_Task details_
Where the line containing "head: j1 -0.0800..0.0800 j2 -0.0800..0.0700" appears, start repeating, and continue exactly through the last line below, adding nothing. Include no pictures.

_Dataset extract_
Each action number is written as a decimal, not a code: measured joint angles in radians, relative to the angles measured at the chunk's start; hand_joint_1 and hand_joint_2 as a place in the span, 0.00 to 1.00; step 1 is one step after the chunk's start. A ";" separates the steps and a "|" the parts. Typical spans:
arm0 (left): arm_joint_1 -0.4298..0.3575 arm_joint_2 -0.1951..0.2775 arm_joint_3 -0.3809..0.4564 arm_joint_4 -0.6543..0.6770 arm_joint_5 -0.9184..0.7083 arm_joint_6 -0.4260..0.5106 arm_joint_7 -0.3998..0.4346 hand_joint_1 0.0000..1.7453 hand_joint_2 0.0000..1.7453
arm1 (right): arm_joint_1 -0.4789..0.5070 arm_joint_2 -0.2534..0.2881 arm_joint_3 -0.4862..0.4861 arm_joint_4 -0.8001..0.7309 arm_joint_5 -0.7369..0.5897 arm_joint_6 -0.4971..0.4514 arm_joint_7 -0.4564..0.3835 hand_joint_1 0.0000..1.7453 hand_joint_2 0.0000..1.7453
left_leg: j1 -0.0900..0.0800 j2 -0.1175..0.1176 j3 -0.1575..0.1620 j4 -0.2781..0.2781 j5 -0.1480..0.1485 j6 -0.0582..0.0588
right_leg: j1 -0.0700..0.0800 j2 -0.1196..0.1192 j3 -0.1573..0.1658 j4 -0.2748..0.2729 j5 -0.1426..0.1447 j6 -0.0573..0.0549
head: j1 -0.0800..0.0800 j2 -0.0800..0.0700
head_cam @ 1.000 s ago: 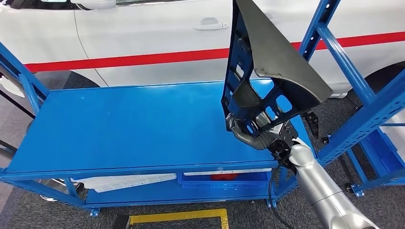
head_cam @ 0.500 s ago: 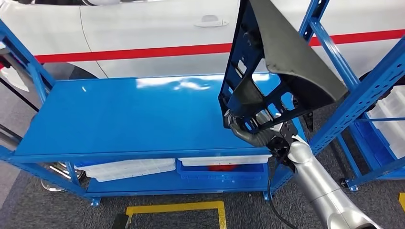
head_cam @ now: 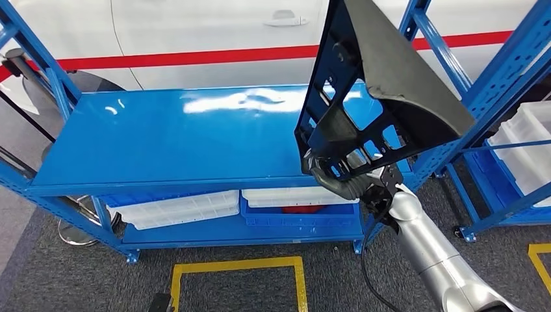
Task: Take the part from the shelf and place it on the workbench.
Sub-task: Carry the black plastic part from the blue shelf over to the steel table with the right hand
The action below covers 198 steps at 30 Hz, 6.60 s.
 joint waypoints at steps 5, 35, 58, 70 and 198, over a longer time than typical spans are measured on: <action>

_Output below_
head: j1 -0.0800..0.0800 j2 -0.0800..0.0700
head_cam @ 1.000 s ago: 
head_cam @ 0.500 s ago: 
head_cam @ now: 
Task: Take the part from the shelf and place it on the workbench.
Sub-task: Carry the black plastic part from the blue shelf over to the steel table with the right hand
The action below covers 198 steps at 30 Hz, 6.60 s.
 joint waypoints at steps 5, 35, 58, 70 and 198, over a longer time than typical spans are measured on: <action>

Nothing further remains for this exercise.